Dialetto

Il dialetto pescarese propriamente detto era originariamente limitato alla sola città di Pescara, ma progressivamente, in parallelo allo sviluppo cittadino, ha iniziato ad assumere una posizione sempre più rilevante ed egemone nell’ambito regionale, con l’estensione di numerose caratteristiche linguistiche e fonetiche anche ai dialetti dei centri limitrofi.
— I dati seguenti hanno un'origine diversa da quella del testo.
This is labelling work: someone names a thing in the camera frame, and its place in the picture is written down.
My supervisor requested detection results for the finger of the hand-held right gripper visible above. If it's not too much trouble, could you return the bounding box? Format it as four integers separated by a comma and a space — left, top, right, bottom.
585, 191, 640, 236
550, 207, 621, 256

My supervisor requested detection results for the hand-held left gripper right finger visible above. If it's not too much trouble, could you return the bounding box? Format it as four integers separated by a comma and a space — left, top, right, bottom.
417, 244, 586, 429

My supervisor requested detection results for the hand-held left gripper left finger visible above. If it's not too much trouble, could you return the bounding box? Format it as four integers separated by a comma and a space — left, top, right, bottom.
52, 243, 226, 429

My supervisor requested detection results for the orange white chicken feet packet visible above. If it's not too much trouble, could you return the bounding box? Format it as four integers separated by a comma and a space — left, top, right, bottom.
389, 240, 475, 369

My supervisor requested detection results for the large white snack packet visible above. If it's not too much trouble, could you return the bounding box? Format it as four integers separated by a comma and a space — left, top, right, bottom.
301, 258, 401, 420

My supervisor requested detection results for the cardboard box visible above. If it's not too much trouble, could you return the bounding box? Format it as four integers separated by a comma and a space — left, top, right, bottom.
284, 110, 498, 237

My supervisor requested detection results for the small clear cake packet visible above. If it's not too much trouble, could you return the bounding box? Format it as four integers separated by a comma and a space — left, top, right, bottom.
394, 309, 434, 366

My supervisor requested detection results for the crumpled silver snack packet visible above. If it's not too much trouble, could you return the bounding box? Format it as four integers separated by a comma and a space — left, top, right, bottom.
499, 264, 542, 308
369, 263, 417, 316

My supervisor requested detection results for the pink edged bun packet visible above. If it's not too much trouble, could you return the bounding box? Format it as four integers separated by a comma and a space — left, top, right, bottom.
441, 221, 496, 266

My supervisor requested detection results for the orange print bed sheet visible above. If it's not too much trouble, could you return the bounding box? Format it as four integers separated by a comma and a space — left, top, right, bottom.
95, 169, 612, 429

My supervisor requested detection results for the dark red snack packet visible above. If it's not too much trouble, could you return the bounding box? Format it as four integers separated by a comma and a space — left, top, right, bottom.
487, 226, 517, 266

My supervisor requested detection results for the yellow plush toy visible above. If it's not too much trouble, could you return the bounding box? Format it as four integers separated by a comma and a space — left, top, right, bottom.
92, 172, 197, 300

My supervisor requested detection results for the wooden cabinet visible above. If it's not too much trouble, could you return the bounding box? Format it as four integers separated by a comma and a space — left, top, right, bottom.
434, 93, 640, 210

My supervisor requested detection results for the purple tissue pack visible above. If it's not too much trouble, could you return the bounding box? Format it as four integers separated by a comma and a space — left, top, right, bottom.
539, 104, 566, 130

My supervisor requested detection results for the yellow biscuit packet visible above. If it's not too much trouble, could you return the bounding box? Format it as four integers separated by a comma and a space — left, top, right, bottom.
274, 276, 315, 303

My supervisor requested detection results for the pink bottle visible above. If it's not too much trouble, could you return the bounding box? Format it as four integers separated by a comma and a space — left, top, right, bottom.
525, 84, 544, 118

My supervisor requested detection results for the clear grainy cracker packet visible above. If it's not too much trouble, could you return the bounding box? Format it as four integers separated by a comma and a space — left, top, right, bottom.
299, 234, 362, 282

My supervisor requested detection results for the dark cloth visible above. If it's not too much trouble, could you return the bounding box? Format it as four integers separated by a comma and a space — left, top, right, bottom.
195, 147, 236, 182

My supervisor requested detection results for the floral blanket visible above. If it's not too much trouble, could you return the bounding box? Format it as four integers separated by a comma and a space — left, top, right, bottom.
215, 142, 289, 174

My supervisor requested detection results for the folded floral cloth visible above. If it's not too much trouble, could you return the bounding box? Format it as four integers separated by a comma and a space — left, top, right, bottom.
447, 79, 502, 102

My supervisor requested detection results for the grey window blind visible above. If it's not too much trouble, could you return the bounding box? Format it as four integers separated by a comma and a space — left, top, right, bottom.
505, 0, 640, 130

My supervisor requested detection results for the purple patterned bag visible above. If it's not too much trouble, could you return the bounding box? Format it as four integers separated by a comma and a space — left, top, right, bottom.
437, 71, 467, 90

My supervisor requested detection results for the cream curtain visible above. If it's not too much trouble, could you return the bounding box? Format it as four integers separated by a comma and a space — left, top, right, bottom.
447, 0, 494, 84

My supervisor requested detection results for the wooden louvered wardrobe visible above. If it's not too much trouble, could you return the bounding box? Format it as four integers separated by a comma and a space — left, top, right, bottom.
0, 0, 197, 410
Perciò si può ormai veramente parlare di koinè dialettale pescarese, intesa come lingua comune standard ormai perfettamente intelligibile anche in località relativamente distanti dal capoluogo abruzzese: è il caso ad esempio dell’area settentrionale di Francavilla al mare o della frazione Sambuceto di San Giovanni Teatino o di Spoltore, Moscufo, ecc. dove l’uso del dialetto propriamente locale sopravvive solo negli individui più anziani, mentre l’idioma delle ultime generazioni è schiettamente pescarese.

Il pescarese presenta generalmente maggiori contatti e somiglianze con i dialetti della provicia di Teramo, per le vocali aperte e l’uso dell’avverbio nìnd, mentre nella vicina provicia di Chieti vige l’isocronismo sillabico e si usa l’avverbio nijènd.